BANDA ACEH, KOMPAS — Masyarakat hukum adat mukim di Provinsi Aceh telah mengusulkan hutan adat seluas 144.497 hektar. Namun, sejak 2018 hingga Desember 2022 usulan tersebut belum disahkan. Penetapan hutan adat perlu dilakukan agar masyarakat adat punya legalitas dalam mengelola hutan mereka.
Hal itu mengemuka dalam diskusi publik hasil riset bertajuk ”Hutan Adat Mukim sebagai Model Pengelolaan Hutan di Aceh” di Banda Aceh, Jumat (16/12/2022). Diskusi publik tersebut digelar oleh Pusat Riset Hukum, Islam, dan Adat (PRHIA) Universitas Syiah Kuala.
Ketua Tim Riset PRHIA Teuku Muttaqin Mansur mengatakan, masyarakat hukum adat di Aceh atau disebut mukim memiliki struktur lengkap hingga pada pawang/panglima hutan. Kemukiman merupakan gabungan dari beberapa desa yang dipimpin oleh Imum Mukim.
Namun, kata Muttaqin, Kementerian Lingkungan Hidup dan Kehutanan masih mempertanyakan identitas masyarakat adat di Aceh antara mukim dan desa. Ada kekhawatiran setelah hutan adat ditetapkan akan timbul konflik antardesa. Padahal, usulan hutan adat oleh mukim telah disetujui oleh pemerintah desa di bawah mukim.
”Hutan adat yang diusulkan mukim di Kabupaten Pidie belum disetujui karena mukim tidak memiliki batas wilayah yang disebutkan secara tegas dalam qanun/perda,” kata Muttaqin.
Tim riset PRHIA Universitas Syiah Kuala melakukan pengkajian mendalam tentang historis mukim dan pengelolaan hutan adat oleh mukim. Lokasi penelitian di Kabupaten Pidie.
Menurut Muttaqin, pada masa pemerintahan kerajaan Aceh, mukim memiliki kewenangan yang besar. Mukim memiliki hukum adat pengelolaan hutan yang sangat kompleks dan sesuai dengan semangat menjaga hutan, seperti larangan menebang pohon radius 200 meter dari mata air, 100 meter dari pinggir sungai, dan pada tanah kemiringan tertentu.
Namun, pada masa Orde Baru, pemerintahan mukim dihapus. Akan tetapi, kini keberadaan mukim telah diakui kembali. ”Pengusulan hutan adat oleh mukim sudah tepat karena mukim merupakan kesatuan masyarakat adat desa-desa,” kata Muttaqin.

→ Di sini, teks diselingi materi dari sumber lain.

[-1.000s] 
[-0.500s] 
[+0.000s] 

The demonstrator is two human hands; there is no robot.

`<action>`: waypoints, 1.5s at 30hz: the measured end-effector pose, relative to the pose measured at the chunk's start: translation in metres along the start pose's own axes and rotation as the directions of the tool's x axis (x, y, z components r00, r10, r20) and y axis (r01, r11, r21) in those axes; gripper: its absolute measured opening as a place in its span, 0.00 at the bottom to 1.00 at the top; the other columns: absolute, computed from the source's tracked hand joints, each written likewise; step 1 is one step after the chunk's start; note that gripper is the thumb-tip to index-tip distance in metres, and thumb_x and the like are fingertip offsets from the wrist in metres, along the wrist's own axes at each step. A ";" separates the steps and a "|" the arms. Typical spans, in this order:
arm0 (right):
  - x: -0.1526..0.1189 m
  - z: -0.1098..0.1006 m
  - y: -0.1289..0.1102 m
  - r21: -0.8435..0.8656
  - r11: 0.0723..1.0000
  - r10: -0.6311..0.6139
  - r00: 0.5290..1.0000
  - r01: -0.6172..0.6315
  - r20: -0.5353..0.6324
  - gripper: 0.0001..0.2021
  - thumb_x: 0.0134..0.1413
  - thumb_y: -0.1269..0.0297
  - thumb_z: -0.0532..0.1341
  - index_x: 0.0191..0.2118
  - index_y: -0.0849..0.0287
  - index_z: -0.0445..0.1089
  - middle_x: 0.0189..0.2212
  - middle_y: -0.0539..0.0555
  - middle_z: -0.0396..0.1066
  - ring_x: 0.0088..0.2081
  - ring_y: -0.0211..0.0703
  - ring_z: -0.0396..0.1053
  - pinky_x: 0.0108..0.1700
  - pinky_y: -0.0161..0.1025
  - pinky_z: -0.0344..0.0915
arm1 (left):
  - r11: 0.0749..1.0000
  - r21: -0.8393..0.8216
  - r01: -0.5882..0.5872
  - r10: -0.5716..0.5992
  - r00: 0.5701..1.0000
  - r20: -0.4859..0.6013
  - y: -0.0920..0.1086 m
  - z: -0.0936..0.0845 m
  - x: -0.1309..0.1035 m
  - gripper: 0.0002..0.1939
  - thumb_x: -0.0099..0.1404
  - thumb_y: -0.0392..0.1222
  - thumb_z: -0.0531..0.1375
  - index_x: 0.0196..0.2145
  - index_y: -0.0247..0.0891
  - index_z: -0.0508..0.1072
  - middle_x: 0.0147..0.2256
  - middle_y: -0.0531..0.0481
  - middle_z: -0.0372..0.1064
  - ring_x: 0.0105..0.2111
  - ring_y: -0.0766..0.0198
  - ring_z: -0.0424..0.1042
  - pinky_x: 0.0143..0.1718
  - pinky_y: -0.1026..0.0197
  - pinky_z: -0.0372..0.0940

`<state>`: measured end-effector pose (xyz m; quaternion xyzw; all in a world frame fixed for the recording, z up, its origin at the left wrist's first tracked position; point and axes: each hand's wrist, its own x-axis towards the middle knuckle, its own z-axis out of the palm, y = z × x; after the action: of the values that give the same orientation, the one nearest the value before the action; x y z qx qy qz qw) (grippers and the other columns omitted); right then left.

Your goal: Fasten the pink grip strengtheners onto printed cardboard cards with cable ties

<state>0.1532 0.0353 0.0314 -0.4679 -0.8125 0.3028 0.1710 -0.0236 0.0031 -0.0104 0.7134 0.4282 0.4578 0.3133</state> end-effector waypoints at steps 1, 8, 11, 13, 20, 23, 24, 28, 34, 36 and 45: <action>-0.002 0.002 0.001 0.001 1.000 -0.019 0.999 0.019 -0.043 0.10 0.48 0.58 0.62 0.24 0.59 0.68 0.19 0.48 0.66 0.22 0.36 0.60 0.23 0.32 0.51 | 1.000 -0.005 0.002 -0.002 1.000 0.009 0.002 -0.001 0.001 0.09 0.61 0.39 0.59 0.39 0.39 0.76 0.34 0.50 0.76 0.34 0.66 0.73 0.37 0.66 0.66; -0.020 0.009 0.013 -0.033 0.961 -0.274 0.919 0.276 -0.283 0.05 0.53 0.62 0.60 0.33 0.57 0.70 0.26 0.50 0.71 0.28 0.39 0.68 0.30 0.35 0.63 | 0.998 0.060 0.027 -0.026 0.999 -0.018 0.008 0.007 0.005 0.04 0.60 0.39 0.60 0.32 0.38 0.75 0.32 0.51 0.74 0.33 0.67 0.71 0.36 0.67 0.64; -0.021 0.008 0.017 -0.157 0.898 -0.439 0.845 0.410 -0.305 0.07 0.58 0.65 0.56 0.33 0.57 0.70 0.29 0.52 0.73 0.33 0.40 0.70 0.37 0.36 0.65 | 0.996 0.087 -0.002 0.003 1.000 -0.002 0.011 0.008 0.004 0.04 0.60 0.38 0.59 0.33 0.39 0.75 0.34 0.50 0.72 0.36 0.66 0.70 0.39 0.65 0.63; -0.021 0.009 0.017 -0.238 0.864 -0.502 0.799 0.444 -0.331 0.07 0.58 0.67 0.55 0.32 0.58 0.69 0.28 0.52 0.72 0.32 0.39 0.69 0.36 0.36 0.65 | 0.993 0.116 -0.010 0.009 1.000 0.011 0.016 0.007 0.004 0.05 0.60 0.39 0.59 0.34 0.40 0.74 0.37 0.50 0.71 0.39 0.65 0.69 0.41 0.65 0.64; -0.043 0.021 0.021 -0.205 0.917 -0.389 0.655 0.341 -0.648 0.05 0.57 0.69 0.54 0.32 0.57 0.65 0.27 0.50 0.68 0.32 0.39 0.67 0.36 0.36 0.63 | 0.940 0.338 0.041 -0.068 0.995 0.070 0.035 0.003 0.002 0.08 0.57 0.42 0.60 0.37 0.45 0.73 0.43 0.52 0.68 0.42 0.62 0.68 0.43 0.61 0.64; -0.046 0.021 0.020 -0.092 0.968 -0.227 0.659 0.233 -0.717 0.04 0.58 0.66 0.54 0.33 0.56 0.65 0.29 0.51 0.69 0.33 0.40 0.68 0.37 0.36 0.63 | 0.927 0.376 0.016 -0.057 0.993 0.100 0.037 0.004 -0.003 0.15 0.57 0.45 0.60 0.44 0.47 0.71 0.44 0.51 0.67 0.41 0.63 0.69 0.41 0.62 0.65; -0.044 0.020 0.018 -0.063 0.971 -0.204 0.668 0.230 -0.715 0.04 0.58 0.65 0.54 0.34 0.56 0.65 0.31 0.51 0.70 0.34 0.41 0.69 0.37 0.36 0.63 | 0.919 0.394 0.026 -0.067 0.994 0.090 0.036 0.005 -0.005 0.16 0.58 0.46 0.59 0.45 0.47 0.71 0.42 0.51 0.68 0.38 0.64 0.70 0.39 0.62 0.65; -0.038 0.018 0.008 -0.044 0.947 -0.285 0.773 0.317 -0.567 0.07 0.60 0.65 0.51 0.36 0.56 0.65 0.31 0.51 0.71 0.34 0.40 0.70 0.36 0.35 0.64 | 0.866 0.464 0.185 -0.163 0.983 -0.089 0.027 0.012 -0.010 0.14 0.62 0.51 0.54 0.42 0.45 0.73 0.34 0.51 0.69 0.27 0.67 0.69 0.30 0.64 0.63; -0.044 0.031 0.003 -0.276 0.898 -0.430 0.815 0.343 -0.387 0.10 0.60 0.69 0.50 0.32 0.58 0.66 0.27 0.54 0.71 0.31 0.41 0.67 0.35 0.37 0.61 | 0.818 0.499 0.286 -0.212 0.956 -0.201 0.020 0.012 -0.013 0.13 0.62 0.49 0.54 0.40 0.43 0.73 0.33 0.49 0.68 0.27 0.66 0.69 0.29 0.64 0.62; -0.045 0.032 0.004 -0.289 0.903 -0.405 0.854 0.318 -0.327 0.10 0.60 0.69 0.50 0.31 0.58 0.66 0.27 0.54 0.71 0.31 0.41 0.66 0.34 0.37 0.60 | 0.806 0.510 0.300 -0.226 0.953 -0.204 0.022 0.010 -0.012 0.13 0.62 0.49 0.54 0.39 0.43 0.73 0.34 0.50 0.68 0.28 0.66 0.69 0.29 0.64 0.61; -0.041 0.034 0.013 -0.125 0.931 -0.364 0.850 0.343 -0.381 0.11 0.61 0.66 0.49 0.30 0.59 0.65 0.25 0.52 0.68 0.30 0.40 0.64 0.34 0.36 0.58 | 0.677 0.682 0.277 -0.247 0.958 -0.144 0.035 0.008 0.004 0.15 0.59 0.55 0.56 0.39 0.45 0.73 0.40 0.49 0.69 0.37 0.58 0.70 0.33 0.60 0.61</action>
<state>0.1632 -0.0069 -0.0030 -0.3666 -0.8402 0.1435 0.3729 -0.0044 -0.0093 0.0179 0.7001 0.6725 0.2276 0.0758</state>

Imum Mukim Paloh Kabupaten Pidie, Muhammad Nasir, mengatakan, warga Mukim Paloh sangat berharap agar usulan hutan adat segera disahkan supaya ada jaminan hukum bagi warga mengelola hutan. ”Kami sangat butuh (hutan adat) sebagai mata pencarian. Kami butuh hak kelola hutan,” ujarnya.
Ketua Jaringan Komunitas Masyarakat Adat (JKMA) Aceh Zulfikar Amna mengatakan, dari 144.497 hektar usulan hutan adat Aceh, seluas 112.712 hektar telah masuk dalam peta indikatif KLHK atau tinggal menanti pengesahan. Hutan adat seluas 144.497 hektar itu diusulkan oleh 13 mukim dari empat kabupaten, yakni Pidie, Aceh Besar, Aceh Barat, dan Aceh Jaya.
JKMA Aceh mendampingi masyarakat adat mukim untuk mengusulkan hutan adat. Menurut Zulfikar, putusan Mahkamah Konstitusi Nomor 35 Tahun 2012 mempertegas keberadaan masyarakat adat. ”Perlu didorong bersama agar KLHK segera menetapkan hutan adat di Aceh,” ujarnya.